Work order » Your output should be the lines below from the one with "Part of a corpus" through the one with "cable, it would be much appreciated.", copied exactly, pictures excluded.

Source material »
= Beginning of Section =

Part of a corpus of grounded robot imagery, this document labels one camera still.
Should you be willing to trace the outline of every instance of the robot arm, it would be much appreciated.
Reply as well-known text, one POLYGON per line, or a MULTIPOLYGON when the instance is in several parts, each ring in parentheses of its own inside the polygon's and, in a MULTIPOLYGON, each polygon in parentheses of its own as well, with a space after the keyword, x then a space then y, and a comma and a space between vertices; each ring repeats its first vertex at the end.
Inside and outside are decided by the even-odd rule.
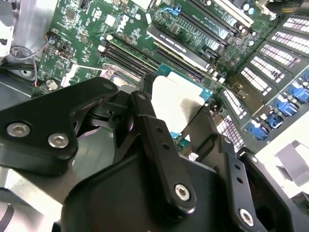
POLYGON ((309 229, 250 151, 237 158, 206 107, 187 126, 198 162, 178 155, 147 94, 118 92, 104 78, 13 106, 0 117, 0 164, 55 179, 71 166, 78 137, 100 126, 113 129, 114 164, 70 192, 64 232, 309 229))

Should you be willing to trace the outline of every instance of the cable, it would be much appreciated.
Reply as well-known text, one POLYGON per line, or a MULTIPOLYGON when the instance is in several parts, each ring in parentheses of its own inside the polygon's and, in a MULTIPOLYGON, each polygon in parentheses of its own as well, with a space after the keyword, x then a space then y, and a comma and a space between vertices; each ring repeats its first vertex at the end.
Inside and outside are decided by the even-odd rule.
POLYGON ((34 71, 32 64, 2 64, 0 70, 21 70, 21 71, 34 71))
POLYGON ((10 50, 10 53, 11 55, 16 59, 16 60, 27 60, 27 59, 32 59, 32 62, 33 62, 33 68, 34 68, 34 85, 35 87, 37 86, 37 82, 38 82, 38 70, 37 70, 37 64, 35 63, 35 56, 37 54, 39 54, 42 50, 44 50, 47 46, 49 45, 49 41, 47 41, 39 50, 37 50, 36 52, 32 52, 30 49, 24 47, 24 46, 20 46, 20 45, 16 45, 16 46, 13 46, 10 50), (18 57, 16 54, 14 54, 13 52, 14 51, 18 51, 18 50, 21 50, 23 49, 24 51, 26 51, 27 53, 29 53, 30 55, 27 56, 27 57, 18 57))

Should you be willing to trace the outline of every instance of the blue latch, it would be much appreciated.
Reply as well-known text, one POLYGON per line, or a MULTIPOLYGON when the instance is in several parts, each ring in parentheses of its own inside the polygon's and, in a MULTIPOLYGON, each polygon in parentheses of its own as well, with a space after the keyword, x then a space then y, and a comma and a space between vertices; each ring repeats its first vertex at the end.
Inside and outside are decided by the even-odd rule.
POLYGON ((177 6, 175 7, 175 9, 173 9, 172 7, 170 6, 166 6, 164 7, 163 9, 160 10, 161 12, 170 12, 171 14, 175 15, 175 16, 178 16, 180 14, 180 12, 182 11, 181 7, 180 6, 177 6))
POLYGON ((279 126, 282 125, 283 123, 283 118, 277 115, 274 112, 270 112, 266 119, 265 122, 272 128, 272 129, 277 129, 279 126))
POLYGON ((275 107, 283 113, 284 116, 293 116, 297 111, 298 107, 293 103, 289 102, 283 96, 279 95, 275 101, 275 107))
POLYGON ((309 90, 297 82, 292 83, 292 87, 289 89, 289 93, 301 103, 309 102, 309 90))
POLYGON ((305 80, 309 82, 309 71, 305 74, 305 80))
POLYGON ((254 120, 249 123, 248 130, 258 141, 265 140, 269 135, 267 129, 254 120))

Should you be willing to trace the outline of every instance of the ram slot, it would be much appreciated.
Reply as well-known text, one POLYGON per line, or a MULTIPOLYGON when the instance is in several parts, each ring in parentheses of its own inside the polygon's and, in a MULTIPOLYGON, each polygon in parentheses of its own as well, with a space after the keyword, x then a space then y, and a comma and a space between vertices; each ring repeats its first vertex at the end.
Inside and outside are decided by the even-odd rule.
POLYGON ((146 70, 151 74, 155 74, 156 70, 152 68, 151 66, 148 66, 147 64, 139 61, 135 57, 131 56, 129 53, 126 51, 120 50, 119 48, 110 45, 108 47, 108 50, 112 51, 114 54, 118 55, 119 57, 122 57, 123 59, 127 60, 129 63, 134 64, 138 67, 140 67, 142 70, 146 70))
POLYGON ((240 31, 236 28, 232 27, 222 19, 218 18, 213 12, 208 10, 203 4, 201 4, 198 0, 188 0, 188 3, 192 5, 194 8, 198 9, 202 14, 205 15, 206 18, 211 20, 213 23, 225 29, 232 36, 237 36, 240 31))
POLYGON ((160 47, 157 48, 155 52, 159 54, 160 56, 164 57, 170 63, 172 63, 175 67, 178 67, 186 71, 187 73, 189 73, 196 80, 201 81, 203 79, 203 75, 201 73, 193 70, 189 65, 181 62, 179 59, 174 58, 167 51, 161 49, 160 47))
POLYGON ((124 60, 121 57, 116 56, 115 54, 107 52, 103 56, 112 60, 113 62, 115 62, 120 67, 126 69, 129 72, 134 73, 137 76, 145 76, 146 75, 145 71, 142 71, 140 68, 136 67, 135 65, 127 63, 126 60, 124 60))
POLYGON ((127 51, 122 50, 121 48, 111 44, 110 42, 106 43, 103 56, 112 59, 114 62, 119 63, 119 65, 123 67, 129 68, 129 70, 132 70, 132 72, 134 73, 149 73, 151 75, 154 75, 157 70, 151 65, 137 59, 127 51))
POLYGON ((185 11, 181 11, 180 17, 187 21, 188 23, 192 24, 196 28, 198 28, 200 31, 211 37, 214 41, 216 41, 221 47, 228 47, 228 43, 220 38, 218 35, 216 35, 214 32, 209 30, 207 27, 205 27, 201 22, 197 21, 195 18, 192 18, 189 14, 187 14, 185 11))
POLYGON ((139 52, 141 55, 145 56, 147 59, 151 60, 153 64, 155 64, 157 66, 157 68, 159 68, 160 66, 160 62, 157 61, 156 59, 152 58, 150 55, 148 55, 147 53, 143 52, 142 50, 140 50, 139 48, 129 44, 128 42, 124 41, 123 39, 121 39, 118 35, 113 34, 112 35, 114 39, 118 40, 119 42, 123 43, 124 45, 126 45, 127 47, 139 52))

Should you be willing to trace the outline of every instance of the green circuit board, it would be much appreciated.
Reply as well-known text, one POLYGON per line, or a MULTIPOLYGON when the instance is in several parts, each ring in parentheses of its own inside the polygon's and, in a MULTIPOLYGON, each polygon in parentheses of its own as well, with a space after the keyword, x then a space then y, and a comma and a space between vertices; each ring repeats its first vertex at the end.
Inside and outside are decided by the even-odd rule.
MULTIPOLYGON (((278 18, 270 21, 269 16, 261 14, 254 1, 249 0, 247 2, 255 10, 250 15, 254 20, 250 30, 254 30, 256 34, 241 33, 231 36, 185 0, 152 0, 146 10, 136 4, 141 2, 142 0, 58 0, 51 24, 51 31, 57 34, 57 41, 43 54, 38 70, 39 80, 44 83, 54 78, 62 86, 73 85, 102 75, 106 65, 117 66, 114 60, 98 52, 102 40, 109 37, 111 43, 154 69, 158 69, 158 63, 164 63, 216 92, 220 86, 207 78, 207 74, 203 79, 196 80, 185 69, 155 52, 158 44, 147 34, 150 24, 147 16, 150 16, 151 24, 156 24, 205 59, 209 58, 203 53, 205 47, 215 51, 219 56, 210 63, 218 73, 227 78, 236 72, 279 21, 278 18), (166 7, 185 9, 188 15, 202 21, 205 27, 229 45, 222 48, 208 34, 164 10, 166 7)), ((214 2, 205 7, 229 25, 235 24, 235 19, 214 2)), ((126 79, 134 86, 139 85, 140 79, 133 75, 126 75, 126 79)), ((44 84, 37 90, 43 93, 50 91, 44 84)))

= End of Section =
= Beginning of Section =

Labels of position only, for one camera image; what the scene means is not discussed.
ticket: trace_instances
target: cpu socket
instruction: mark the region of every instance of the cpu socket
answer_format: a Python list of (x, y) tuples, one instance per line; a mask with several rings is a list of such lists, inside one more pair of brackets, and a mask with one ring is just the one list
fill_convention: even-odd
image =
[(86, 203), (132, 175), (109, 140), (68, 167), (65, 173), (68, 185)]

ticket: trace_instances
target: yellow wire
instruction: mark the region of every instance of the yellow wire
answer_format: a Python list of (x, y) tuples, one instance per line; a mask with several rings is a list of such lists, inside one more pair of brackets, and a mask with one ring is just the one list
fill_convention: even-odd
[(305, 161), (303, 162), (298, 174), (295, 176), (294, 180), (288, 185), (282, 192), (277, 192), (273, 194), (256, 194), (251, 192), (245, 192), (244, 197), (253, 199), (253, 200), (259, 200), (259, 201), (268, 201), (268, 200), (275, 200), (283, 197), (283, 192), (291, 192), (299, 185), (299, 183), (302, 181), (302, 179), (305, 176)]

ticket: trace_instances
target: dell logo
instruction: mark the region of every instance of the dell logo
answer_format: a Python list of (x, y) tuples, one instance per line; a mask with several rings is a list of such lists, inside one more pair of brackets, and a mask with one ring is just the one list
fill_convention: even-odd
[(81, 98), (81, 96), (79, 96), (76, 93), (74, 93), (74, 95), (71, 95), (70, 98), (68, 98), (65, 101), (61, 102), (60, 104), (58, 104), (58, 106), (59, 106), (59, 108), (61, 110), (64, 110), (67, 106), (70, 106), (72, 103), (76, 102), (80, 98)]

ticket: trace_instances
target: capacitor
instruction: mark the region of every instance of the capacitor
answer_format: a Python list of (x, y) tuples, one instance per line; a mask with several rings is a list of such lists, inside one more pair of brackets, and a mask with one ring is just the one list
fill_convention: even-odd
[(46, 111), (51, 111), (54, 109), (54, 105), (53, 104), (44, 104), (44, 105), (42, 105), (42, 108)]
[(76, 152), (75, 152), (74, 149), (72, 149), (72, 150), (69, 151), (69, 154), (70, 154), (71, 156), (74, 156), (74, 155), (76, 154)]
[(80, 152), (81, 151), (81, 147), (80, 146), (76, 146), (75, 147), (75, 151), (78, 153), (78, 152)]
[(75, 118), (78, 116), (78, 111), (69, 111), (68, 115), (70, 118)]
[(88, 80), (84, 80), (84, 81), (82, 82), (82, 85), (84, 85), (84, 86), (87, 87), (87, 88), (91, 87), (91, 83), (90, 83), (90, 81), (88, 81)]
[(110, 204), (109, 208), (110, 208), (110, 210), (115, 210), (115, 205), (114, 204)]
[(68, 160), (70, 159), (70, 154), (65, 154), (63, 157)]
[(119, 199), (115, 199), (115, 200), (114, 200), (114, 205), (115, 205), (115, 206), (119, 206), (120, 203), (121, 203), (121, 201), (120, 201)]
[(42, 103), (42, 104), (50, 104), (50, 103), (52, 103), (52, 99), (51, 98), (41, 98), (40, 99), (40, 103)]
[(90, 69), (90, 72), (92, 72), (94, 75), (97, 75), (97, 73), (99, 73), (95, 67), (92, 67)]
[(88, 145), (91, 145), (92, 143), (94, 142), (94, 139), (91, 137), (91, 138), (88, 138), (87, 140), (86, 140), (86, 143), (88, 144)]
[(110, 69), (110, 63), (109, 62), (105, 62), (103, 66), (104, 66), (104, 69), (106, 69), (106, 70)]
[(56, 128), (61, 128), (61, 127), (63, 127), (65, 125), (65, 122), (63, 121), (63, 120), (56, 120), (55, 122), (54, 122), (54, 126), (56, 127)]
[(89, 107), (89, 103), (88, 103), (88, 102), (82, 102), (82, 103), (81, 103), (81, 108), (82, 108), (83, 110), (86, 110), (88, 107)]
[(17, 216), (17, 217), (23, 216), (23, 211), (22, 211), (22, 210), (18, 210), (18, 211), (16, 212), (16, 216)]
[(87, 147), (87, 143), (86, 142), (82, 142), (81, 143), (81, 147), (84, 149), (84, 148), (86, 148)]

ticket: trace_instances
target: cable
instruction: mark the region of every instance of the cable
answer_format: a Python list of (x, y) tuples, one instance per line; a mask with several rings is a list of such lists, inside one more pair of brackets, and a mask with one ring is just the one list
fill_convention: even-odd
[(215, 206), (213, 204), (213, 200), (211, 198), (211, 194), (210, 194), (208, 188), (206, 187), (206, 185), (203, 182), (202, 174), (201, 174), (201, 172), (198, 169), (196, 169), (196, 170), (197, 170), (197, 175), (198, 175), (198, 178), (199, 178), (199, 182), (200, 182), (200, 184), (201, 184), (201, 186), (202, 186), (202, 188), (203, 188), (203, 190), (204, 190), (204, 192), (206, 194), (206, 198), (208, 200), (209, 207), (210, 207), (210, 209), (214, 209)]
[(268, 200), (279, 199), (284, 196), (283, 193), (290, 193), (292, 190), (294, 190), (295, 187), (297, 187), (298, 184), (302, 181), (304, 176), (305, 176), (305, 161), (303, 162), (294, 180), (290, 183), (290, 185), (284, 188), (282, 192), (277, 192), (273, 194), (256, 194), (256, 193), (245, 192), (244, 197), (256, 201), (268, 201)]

= End of Section =
= Beginning of Section =

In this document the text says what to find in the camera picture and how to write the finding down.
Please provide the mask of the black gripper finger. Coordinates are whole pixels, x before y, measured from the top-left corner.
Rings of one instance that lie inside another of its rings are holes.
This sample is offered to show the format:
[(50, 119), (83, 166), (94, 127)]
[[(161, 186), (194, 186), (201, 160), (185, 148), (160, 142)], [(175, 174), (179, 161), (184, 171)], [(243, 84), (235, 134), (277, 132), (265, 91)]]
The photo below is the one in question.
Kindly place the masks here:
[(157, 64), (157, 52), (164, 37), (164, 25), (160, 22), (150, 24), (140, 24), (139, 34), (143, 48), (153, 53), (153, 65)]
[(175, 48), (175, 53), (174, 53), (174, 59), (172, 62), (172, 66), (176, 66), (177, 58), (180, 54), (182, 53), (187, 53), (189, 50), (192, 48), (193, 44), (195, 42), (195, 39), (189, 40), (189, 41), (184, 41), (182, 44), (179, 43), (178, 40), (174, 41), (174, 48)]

= End of Section =

Exercise result »
Part of a corpus of grounded robot imagery, this document labels one camera still.
Should you be willing to trace the outline of every instance of the robot arm, it would be much appreciated.
Reply as well-known text, one POLYGON per line, or a MULTIPOLYGON when the instance is in several parts, each ring in parentheses of its own inside the polygon's and, in a MULTIPOLYGON, each polygon in parentheses of its own as well, with a space after the keyword, x then a space then y, and a comma and a space between vertices; each ring repeats its first vertex at the end.
Inside and outside are decided by the even-odd rule.
POLYGON ((309 229, 250 151, 237 158, 206 107, 187 126, 198 162, 178 155, 147 94, 118 92, 104 78, 13 106, 0 117, 0 164, 55 179, 71 166, 78 137, 100 126, 113 129, 114 164, 70 192, 64 232, 309 229))

Should you be willing to trace the outline of every instance of the cable, it would be much appreciated.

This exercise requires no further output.